Drill our way to what, exactly?

Idealogues push for an energy policy that’s already failed us

A resident of Chico for more than 30 years, John Callaway retired in 2006 after working as a laboratory chemist at the city’s Water Pollution Control Plant.

Conservative ideologues are claiming that we can “drill” our way to cheap and plentiful petroleum by tapping our own known oil reserves. This ignores the following hard facts:

1. More than 90 percent of the world’s known reserves are located outside the continental USA.

2. The United States consumed more than 50 percent of its known oil reserves in the last century, when consumption was far lower. It will take considerably less time to use up the remaining supply.

3. None of the remaining reserves is an “elephant” (geological jargon for a petroleum deposit that can produce at a high rate for many decades). Our remaining deposits are small, numerous and widely distributed.

4. The profitability of an oil deposit is dependent on its size and location. Profitability decreases rapidly as size decreases. Many of our reserves are located offshore, which substantially increases costs.

5. Many of these offshore deposits are producing natural gas, not petroleum. Natural gas is useful for heating and electrical power generation but is not easily adaptable as a universal engine fuel.

Other carbon fuels (coal, oil shale, tar sands) can be converted to a liquid derivative (syn-fuel), but they must be baked at high temperature to accomplish this conversion. Huge amounts of another carbon fuel (natural gas) must be burned to achieve this. The net gain in energy is very low, and it also dumps large amounts of CO2 into the atmosphere.

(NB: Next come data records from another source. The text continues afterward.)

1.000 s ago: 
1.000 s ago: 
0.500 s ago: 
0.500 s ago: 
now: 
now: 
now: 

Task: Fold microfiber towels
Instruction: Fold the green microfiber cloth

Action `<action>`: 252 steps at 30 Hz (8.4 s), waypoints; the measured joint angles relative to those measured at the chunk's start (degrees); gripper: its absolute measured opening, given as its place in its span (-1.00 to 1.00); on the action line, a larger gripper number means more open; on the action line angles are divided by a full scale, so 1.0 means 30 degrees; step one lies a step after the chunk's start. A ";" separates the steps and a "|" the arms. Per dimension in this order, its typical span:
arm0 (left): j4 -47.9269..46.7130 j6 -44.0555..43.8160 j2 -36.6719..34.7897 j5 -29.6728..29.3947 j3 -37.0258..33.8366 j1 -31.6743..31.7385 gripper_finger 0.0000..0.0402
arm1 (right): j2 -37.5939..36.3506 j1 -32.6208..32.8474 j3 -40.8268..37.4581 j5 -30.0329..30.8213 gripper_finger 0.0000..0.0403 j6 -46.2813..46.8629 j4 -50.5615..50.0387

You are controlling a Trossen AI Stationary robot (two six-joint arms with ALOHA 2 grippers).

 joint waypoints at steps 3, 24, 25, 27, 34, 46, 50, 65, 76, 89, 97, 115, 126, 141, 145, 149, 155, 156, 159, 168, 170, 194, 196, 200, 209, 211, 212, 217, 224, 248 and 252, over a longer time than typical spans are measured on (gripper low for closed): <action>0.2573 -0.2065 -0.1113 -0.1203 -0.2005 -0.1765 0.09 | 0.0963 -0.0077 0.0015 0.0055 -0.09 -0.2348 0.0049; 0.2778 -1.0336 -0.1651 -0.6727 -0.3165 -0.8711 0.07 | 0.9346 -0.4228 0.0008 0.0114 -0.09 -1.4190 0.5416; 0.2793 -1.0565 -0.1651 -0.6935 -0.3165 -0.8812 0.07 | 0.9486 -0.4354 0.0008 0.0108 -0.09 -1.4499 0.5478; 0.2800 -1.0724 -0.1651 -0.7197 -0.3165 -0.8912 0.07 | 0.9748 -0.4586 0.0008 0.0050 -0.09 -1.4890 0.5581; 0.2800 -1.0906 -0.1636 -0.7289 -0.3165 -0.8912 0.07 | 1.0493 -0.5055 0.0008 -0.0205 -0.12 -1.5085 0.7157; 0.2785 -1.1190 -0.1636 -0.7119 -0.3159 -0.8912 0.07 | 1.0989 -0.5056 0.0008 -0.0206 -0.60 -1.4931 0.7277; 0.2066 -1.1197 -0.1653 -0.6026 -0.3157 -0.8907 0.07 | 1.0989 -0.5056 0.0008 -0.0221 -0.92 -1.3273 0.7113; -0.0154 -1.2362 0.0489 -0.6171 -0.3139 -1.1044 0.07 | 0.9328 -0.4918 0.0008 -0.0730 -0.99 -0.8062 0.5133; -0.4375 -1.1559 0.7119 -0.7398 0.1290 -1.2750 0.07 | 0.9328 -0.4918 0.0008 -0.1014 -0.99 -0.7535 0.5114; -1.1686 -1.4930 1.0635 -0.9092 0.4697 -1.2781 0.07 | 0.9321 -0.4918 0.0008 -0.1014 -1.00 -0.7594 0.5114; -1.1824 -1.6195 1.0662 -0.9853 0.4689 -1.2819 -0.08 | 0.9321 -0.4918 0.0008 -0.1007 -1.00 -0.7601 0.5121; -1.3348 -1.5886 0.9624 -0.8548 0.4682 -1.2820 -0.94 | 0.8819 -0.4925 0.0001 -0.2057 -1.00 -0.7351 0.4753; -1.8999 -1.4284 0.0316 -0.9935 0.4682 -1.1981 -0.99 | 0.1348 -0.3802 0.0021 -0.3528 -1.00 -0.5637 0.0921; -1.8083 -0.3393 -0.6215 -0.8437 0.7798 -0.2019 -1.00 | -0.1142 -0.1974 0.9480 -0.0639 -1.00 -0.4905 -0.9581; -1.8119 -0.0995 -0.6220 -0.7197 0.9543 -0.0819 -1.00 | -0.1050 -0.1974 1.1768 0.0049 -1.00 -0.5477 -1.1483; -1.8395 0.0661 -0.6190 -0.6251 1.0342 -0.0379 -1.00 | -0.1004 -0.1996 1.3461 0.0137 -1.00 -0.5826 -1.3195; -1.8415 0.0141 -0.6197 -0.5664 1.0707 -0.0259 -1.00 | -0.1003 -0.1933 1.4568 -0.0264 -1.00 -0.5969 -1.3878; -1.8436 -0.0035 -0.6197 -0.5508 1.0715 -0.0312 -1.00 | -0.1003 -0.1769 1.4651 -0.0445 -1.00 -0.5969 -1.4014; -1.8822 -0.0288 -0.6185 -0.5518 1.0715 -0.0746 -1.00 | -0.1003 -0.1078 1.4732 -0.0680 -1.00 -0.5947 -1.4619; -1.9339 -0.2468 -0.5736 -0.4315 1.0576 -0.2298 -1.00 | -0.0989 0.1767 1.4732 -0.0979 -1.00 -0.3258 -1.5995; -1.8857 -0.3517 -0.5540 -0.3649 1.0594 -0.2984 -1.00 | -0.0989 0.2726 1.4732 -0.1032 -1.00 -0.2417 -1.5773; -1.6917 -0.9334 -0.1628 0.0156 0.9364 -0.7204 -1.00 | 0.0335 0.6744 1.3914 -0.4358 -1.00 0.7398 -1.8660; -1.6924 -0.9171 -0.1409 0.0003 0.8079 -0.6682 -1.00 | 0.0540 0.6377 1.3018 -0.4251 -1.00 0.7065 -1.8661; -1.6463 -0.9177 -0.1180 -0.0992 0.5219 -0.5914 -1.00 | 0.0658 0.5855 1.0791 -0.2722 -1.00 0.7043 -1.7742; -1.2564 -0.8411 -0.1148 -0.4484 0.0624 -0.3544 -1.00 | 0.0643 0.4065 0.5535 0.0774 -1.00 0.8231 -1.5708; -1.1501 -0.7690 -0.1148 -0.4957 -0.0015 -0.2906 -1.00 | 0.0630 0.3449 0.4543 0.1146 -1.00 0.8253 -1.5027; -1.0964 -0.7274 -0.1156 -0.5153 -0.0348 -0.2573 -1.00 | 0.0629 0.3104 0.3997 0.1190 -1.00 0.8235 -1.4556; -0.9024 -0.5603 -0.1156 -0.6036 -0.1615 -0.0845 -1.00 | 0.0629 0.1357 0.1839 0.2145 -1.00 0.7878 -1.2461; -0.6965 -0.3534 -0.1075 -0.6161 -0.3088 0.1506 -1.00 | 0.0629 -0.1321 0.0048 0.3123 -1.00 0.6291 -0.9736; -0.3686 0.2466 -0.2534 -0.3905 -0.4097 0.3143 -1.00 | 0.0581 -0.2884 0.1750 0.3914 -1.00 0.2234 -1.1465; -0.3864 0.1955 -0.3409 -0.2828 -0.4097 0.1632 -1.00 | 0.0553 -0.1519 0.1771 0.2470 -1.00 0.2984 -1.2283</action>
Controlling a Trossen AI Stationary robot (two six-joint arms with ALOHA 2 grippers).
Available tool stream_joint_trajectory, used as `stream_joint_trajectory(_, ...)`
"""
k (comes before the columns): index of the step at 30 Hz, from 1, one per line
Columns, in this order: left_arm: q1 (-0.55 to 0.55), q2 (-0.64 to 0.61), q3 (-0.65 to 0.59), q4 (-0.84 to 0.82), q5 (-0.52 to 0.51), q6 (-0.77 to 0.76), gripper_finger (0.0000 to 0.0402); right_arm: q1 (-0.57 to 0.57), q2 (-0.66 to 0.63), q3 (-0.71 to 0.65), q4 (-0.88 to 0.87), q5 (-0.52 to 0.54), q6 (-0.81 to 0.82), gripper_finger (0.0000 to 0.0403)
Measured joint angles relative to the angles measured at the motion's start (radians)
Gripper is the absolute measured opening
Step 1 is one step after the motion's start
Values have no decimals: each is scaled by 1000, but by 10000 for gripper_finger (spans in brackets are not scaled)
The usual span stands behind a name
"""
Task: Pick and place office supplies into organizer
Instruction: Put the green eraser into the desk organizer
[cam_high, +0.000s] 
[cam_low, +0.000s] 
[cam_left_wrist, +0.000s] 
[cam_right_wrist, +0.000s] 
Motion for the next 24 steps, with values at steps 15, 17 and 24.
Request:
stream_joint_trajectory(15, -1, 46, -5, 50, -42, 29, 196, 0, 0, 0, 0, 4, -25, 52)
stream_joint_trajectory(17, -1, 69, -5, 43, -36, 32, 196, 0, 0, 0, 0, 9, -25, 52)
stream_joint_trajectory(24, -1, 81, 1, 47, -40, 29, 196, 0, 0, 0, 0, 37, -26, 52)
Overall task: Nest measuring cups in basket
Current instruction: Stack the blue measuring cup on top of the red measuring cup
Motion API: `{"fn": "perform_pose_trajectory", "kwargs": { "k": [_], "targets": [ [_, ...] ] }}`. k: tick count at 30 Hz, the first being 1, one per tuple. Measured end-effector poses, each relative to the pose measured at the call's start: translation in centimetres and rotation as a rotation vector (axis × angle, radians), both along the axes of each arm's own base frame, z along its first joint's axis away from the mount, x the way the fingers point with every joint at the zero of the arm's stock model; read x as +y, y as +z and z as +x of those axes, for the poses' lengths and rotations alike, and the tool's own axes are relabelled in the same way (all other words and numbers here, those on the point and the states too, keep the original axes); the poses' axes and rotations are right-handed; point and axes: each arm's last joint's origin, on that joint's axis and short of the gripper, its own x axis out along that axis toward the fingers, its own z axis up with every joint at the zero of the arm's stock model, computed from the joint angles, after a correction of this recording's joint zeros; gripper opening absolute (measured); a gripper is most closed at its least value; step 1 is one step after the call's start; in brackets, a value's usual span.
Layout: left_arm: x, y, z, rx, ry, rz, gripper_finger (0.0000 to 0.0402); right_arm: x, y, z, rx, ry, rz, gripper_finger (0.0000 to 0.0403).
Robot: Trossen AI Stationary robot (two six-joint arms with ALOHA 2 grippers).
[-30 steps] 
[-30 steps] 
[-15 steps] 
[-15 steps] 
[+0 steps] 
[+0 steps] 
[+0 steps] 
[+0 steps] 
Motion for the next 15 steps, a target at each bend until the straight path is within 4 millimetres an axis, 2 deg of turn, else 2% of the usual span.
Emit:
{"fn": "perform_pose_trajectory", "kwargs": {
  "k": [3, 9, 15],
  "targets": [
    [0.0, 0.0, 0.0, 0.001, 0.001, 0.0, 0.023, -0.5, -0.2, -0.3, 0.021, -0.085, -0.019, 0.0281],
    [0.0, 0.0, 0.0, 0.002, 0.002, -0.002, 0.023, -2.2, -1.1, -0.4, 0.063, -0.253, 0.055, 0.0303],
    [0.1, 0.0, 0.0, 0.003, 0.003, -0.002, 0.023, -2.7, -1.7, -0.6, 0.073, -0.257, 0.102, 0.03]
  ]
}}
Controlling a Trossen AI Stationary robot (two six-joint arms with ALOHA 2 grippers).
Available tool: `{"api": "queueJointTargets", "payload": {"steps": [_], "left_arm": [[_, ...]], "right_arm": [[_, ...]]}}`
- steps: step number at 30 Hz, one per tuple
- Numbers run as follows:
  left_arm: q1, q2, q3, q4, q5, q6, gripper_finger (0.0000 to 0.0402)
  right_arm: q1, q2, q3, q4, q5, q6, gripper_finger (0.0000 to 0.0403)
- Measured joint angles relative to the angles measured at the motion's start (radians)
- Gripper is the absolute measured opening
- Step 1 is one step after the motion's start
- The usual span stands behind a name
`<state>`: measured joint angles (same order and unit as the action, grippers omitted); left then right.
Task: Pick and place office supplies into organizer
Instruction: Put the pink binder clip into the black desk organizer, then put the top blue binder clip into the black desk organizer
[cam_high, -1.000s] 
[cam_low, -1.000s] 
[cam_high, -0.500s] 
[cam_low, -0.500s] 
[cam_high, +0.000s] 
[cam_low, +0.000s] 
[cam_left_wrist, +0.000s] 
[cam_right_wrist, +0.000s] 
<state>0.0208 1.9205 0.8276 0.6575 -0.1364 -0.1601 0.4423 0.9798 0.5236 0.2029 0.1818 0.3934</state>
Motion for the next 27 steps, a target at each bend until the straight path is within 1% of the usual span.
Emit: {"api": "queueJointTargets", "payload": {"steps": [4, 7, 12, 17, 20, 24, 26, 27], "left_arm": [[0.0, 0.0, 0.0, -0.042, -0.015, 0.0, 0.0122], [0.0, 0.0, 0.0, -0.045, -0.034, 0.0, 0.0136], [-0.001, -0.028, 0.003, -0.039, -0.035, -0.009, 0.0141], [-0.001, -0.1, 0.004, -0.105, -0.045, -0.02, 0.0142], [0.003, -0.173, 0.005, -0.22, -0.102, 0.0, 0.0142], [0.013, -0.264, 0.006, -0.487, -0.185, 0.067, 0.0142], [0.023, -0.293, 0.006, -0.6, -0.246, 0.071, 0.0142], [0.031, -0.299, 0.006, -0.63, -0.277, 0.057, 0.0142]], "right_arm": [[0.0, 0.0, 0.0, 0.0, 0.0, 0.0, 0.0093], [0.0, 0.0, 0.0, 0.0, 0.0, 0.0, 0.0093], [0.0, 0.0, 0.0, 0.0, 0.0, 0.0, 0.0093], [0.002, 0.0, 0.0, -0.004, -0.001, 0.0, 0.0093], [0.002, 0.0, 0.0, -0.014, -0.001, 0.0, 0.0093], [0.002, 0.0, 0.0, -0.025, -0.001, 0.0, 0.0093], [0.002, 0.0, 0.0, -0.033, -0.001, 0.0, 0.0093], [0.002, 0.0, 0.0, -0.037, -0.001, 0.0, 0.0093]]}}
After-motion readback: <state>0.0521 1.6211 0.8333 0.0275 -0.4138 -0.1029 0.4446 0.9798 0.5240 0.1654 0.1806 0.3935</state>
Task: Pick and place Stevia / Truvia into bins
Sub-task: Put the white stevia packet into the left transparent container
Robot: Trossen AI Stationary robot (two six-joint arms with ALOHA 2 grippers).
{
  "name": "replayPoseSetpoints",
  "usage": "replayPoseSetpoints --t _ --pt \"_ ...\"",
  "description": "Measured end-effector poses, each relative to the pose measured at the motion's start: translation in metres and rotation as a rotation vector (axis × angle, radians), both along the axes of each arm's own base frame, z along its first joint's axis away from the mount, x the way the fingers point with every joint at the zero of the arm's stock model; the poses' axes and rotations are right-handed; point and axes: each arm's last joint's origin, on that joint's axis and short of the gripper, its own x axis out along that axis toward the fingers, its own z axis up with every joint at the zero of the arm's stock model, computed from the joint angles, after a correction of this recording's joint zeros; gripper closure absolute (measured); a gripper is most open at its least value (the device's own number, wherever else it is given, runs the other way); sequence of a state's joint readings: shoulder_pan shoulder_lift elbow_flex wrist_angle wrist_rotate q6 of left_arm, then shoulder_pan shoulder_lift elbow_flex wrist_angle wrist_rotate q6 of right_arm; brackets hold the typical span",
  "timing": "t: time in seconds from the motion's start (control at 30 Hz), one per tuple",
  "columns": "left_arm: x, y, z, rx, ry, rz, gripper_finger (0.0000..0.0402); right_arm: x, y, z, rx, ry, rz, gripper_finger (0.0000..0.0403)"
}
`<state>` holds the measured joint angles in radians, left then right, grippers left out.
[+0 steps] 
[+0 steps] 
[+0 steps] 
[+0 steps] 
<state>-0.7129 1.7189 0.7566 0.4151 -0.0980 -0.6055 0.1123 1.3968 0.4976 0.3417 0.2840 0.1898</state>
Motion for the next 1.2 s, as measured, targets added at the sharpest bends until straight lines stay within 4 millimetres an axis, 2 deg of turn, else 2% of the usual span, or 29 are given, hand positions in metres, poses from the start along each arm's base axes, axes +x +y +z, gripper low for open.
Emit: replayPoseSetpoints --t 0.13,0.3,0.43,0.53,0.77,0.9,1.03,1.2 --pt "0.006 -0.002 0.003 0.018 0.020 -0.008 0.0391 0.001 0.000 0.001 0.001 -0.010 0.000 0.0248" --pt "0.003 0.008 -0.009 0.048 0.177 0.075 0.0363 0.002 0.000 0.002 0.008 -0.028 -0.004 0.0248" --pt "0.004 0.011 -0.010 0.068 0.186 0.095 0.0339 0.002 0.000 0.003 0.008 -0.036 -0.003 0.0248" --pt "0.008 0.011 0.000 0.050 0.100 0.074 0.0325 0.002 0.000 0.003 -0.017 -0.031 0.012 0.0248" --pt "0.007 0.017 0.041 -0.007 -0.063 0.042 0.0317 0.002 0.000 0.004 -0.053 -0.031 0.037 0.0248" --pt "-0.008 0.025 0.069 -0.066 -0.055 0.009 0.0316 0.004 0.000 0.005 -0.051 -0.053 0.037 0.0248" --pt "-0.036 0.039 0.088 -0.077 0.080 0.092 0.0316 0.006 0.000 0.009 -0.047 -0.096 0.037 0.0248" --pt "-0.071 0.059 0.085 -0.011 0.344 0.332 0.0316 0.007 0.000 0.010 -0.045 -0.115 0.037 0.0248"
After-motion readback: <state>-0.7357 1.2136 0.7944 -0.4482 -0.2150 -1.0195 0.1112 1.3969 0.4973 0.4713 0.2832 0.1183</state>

There will be nothing cheap about syn-fuels. Some biofuels (ethanol) suffer from the same problems.

Conservatives are again trying to force an energy policy on this country that is as catastrophic as the one initiated by the Reagan presidency (1980-1988). The Alaska oil fields were opened during the Carter presidency (1976-1980), and he also supplied substantial funds to investigate alternative energy supplies, including non-nuclear carbon-free energy. Reagan cancelled those programs, gave the data derived from those studies free to the oil companies, and vastly increased military expenditures as a brute-force method to retain access to Middle East oil.

Every president since Reagan has squandered the cushion provided by the Alaskan oil to develop non-nuclear carbon-free energy.

The Alaskan oil fields that were tapped in 1977 are in decline now, squandered by a conservative ideology addicted to carbon energy. The Reagan energy policies are now collapsing, and these ideologues are using panic to force through a “new” energy policy with no more guarantees for carbon-free energy than the Reagan policy.

Panic has never been a successful survival strategy. I would not trust any political/economic leadership that has so badly underperformed in the last 30 years.